To make servers accessible to different client machines, a number of standardized RPC systems are necessary. In this way one can make abstraction of platform-specific differences, or one can let programs in several programming languages communicate with each other.
The communication between the various parties in an RPC system is preferably as transparent as possible. This means that the developer can write code for procedures that will be executed on another machine, without knowing the details of the communication behind it.
To realize the communication between the client and the server, various RPC systems and programming languages use stubs or proxy objects. When a remote procedure is called, it is handled by the client stub, just as a local procedure would be called in separate code. However, instead of doing the procedure itself, the stub will compose a message and send it to the server. On the server, this message is then received by a server stub, which extracts the message, passes the variables and calls the appropriate function in the server. The result is then given back to the server stub, which in turn sends it back to the client stub. This unpacks the message and passes the result in the same way as if the procedure had been performed locally. Stubs are usually generated from the IDL description of the interface.

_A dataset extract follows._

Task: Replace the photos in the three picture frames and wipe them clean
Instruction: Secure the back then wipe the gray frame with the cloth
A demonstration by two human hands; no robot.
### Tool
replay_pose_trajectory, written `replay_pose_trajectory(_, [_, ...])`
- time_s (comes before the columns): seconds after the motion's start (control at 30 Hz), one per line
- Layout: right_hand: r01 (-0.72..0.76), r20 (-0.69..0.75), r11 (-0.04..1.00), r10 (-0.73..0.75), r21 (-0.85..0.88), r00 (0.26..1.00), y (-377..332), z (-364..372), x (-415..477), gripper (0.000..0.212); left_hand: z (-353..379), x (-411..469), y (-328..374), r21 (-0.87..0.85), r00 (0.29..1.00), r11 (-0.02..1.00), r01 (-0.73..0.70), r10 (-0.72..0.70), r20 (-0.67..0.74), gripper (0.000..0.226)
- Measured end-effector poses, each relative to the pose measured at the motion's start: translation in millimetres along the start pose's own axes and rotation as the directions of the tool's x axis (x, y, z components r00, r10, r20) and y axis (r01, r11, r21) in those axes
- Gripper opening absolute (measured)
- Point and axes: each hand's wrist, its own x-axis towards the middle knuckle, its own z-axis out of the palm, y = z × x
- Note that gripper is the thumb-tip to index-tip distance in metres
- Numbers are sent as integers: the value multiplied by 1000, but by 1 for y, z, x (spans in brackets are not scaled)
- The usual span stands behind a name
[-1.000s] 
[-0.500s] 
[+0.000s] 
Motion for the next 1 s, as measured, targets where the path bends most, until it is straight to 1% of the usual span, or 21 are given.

Ethereum makes use of a so called JSON RPC, which is a lightweight data-interchange format. It can represent numbers, strings, ordered sequences of values, and collections of name/value pairs. Primarily this specification defines several data structures and the rules around their processing. It is transport agnostic in that the concepts can be used within the same process, over sockets, over HTTP, or in many various message passing environments. It uses JSON (RFC 4627) as data format.